Midazolam is a benzodiazepine used intravenously as an anesthetic for conscious sedation or as an adjunct for general anesthesia. Midazolam therapy has not been associated with serum aminotransferase elevations and has not been linked to cases of clinically apparent liver injury.
Midazolam (mi daz' oh lam) is a benzodiazepine with particularly potent sedative activity. The sedative activity of the benzodiazepines is mediated by their ability to enhance gamma-aminobutyric acid (GABA) mediated inhibition of synaptic transmission through binding to the GABA A receptor. The use of midazolam has been largely as an intravenous anesthetic agent. Midazolam is used for conscious sedation for outpatient procedures such as upper and lower endoscopy, liver biopsy and cardiac catheterization. It is also used for induction of general anesthesia and for preoperative sedation. Midazolam is associated with anterograde amnesia which is often convenient for uncomfortable, minimally invasive procedures. Midazolam is available generically (and formerly under the brand name Versed) in parenteral forms for injection [1 mg/dL in 1, 2, 5 and 10 mL vials], in disposal syringes and as an oral solution for pediatric use perioperatively. The typical dose for conscious sedation is 1 to 2.5 mg intravenously over 2 to 5 minutes. Common side effects of the use of intravenous midazolam include nausea, confusion, acute agitation and respiratory depression. Acute overdose of midazolam can cause respiratory arrest and death.

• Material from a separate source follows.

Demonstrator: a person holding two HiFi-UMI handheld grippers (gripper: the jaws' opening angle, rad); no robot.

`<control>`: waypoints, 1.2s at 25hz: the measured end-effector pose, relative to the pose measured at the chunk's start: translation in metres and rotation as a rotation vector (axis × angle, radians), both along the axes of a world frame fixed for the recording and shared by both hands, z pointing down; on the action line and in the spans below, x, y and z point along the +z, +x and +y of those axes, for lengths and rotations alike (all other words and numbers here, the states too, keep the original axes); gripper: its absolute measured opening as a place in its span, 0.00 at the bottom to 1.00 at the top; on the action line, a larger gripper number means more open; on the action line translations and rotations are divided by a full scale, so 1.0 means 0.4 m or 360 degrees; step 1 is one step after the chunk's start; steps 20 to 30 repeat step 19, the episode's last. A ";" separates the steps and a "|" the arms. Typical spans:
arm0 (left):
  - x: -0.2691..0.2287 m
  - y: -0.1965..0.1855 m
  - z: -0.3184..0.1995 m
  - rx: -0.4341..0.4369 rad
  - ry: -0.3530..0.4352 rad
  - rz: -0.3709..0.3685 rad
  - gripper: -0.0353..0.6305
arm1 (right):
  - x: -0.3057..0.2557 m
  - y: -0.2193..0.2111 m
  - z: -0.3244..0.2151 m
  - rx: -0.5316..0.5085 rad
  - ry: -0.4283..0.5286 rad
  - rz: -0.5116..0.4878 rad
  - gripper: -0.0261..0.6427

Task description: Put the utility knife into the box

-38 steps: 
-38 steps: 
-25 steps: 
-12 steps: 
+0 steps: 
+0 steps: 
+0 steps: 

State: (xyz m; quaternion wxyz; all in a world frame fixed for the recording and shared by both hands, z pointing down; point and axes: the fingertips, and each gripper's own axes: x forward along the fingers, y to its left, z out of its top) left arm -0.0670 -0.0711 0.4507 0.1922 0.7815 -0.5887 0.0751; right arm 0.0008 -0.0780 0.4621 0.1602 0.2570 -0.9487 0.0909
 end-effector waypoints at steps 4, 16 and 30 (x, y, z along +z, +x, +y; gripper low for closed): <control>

Midazolam, like other benzodiazepines, is rarely associated with serum ALT elevations. Clinically apparent liver injury from midazolam has not been reported and must be extremely rare, if it occurs at all. Cases of clinically apparent liver injury have been reported with other benzodiazepines including alprazolam, chlordiazepoxide, clonazepam, diazepam, flurazepam and triazolam. The clinical pattern of acute liver injury from benzodiazepines is typically cholestatic, but hepatocellular patterns of injury have been reported with chlorazepate and clotiazepam. The injury is usually mild to moderate in severity with a time to onset of 1 to 6 months. Fever and rash are uncommon as is autoantibody formation.
Mechanism of Injury
Midazolam is extensively metabolized by the liver to inactive metabolites which are excreted in the urine. The liver injury from benzodiazepines is probably due to a rarely produced intermediate metabolite. The absence of liver injury is perhaps due to the short duration of therapy and low doses used.
Outcome and Management
The case reports of hepatic injury due to benzodiazepines were followed by prompt and complete recovery upon stopping the medication, without evidence of residual or chronic injury. No cases of acute liver failure or chronic liver injury due to midazolam have been described. There is no information about cross reactivity with other benzodiazepines, but some degree of cross sensitivity may occur.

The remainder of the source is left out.